– Может ли человек сим даром божиим обладать?

Не есть ли подобное величие – принадлежность единого господа бога?.. В пламени огней гибли города и царства, но единственно токмо по воле господней. Так сказано и в писании. Видение твое ложно. Греховно. Покайся!

Гробовой старец усердно почесал под бородой, вздохнув:

– Прощения прошу, коли соврал!

Наивность Гедеона всегда покоряла патриарха. Он улыбнулся:

– И ложь бывает во спасение. Бог простит.

Патриарх рассказал своим друзьям о рязанском ополчении, собирающемся против поляков, о том, что у него были дворяне, посланные из Рязани от Прокопия Петровича, а также были знатные люди из Ярославля и Вологды, а сегодня посетил его и нижегородский ходок.

Слушая патриарха, непрерывно крестился Гедеон, крестилась и инокиня Куракина.

Все трое сползли со скамьи на колена, молясь об уничтожении врагов и о восхождении на престол Василия Голицына. Затем гробовой старец шепотом рассказал Гермогену, что лишенный при Шуйском патриаршего сана Игнатий нередко по ночам уходит из своего заточения, с ведома самого начальника тайных дел пана Пекарского. Гермоген нахмурился: «Корыстолюбец! – тихо произнес он. – Такой будет люб и в разбойничьем вертепе!»

VII

Халдей принес на спине мешок муки. Вчера по приказу Гонсевского веселил он польско-литовских людей на Ивановской площади в Кремле, за это и наградили.

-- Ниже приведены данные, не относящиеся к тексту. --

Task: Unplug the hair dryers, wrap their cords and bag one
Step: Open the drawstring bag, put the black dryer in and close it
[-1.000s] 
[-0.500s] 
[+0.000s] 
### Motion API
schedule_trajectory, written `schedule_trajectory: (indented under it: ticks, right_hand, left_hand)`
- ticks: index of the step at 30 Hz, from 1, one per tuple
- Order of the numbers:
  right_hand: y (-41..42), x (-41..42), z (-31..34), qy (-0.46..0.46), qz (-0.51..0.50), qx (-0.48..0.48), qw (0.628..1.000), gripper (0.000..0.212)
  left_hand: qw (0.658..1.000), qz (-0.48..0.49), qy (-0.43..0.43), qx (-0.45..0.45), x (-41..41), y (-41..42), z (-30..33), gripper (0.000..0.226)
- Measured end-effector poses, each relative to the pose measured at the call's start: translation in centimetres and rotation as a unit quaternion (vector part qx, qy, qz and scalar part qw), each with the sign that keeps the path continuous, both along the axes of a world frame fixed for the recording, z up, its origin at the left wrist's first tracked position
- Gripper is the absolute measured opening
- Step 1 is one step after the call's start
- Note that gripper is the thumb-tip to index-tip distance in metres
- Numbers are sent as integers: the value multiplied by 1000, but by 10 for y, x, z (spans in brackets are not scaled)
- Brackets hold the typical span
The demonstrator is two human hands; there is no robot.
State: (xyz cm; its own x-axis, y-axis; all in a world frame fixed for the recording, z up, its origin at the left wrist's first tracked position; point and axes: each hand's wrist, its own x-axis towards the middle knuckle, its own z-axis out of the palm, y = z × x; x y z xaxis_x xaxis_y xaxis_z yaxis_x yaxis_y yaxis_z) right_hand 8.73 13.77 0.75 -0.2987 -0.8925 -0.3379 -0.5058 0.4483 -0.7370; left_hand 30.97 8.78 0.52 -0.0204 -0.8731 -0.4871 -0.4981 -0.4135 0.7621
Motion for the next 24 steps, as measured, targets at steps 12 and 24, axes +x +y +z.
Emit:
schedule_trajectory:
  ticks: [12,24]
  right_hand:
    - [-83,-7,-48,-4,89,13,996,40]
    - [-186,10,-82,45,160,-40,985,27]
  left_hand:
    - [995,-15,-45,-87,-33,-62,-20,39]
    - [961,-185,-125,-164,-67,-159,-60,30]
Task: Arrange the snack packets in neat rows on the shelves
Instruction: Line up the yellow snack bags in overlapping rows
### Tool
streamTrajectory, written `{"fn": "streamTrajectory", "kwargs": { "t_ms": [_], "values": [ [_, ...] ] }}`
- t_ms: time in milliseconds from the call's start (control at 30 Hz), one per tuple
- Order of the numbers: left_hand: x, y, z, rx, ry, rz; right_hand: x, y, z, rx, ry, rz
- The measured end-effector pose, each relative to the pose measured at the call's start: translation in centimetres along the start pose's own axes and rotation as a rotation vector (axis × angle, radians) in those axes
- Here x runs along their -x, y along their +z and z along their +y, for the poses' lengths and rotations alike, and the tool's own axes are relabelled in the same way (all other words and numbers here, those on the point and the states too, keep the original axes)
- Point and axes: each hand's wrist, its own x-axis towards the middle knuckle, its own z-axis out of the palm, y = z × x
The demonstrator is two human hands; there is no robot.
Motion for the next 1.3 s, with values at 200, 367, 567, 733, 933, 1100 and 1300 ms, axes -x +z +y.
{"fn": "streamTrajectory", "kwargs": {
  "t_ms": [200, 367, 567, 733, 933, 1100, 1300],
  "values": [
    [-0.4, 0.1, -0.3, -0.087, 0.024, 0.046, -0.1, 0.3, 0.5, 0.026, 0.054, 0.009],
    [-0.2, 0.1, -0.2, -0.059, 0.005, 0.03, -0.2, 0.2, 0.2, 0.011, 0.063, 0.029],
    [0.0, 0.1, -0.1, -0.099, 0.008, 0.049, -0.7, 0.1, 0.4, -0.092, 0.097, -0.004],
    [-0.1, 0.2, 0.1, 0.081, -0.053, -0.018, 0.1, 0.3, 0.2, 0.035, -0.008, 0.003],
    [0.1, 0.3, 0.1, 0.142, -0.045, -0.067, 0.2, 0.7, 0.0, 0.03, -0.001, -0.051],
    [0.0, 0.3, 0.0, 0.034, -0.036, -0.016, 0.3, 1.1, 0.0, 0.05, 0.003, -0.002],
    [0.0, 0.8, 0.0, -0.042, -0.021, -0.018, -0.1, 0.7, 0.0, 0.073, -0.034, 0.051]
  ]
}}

– Окаянного потешаю, – сердито сказал скоморох, смывая с лица краску.

После того как он сбросил с себя шутовской балахон, на жилистой шее его и на сухой спине стали видны синие рубцы и кровоподтеки.

Нижегородцы, которых он сегодня встретил на улице и привел с собой, в страхе переглянулись.

– Вот глядите, дары за верную службу… Когда паны довольны мной, они стегают меня кнутом и сабельными ножнами. Когда не угождаю – тоже.

Он горько рассмеялся.

– Чего же ты? Нешто весело?!

Халдей ответил:

– Чудится мне, что кони – и те ржут, глядя на скоморохов. Пан Доморацкий хлестнул меня плетью, а я запел петухом и стал скакать на одной ноге… Лошади оскалили зубы. Вы небось тоже… А?! Ну-ка!

Скоморох вскинул правую ногу до самого плеча, запел петухом и на левой ноге ловко обскакал всю горницу.

Мосеев и Пахомов фыркнули.

Халдей некоторое время с грустью смотрел на них.

– Вот видите!..

Он гневно нахмурился:

– И все так! Поймите хоть вы, что пирую я, не участвуя в пирушке… Не смейтесь надо мной…

Мосеев и Пахомов покраснели от стыда.

Халдей надел синюю рубаху и серые полотняные штаны и снова стал простым и приветливым. Он развел очаг и напек блинов для гостей.

Во время еды Халдей поведал о том, что происходит в стенах Кремля. У панов тоже не всё благополучно. Жолнеры стали роптать: надоело сидеть в Кремле. Были драки между ними и драгунами. Кое-кто сбежал из Кремля, унеся с собой оружие. Гонсевский не дает отдыха скоморохам. Пытается пляской, кривлянием и разными «бесовскими ухищрениями» развеселить своих воинов. Не раз собирал он войско, укорял его в слабости, уговаривал не падать духом, угрожал отсекать руки дезертирам. Из-под Смоленска, говорил Гонсевский, прибудет сам король со всем своим войском. Москва-де дорого заплатит за свое упрямство и неуважение к панам. Пожива будет немалая.

Жолнерам больше всего хотелось этого.

Жалованье в польском лагере не особенно ценилось: привлекала воровская добыча! Ради нее-то и в Москву забрели.

Родион и Роман сказали, что им хотелось бы знать о силе польского гарнизона, о вооружении пехоты, конников, командиров. Халдей шепнул, в какой башне и сколько пушек. За это нижегородцы низко ему поклонились.

Халдей обещал Родиону и Роману и впредь рассказывать о том, что делается в Кремле. В свою очередь нижегородцы сообщили Халдею, что смоленский гонец Гаврилка Ортемьев пошел в Рязань с посланием боярина Шеина к Ляпунову, что везде готовятся к походу на Москву.